PROBLEM STATEMENT: Beginning with the line below that contains "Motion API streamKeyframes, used" and ending with the line that contains "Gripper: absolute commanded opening", copy every line exactly. Copy nothing else.

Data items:

[Start of section]

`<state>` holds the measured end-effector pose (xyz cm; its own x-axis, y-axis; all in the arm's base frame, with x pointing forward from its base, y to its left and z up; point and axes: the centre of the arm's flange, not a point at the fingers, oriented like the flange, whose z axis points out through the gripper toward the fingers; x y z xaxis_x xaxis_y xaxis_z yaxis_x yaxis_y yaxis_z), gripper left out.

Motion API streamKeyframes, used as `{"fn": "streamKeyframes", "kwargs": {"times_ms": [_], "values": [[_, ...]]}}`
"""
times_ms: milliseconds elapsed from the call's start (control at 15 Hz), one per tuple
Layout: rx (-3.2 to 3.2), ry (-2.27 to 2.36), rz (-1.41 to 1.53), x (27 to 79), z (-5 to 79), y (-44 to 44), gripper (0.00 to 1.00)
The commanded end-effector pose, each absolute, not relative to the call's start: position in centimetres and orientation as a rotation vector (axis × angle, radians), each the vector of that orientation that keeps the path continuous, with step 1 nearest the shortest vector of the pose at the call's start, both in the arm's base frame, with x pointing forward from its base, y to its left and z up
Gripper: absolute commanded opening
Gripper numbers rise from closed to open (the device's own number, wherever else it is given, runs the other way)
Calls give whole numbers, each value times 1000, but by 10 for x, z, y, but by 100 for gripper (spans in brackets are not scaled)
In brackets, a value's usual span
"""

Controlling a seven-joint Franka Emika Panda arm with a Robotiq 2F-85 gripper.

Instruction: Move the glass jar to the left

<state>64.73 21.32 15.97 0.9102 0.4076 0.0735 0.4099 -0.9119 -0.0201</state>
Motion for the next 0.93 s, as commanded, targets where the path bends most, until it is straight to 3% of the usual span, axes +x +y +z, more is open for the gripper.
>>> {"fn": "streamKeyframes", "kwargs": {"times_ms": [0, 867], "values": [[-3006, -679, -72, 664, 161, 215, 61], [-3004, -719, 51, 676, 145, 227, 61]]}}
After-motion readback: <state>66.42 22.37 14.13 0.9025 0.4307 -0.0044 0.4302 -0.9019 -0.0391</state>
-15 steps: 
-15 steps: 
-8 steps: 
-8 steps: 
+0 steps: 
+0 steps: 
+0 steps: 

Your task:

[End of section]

ANSWER BELOW:
Motion API streamKeyframes, used as `{"fn": "streamKeyframes", "kwargs": {"times_ms": [_], "values": [[_, ...]]}}`
"""
times_ms: milliseconds elapsed from the call's start (control at 15 Hz), one per tuple
Layout: rx (-3.2 to 3.2), ry (-2.27 to 2.36), rz (-1.41 to 1.53), x (27 to 79), z (-5 to 79), y (-44 to 44), gripper (0.00 to 1.00)
The commanded end-effector pose, each absolute, not relative to the call's start: position in centimetres and orientation as a rotation vector (axis × angle, radians), each the vector of that orientation that keeps the path continuous, with step 1 nearest the shortest vector of the pose at the call's start, both in the arm's base frame, with x pointing forward from its base, y to its left and z up
Gripper: absolute commanded opening

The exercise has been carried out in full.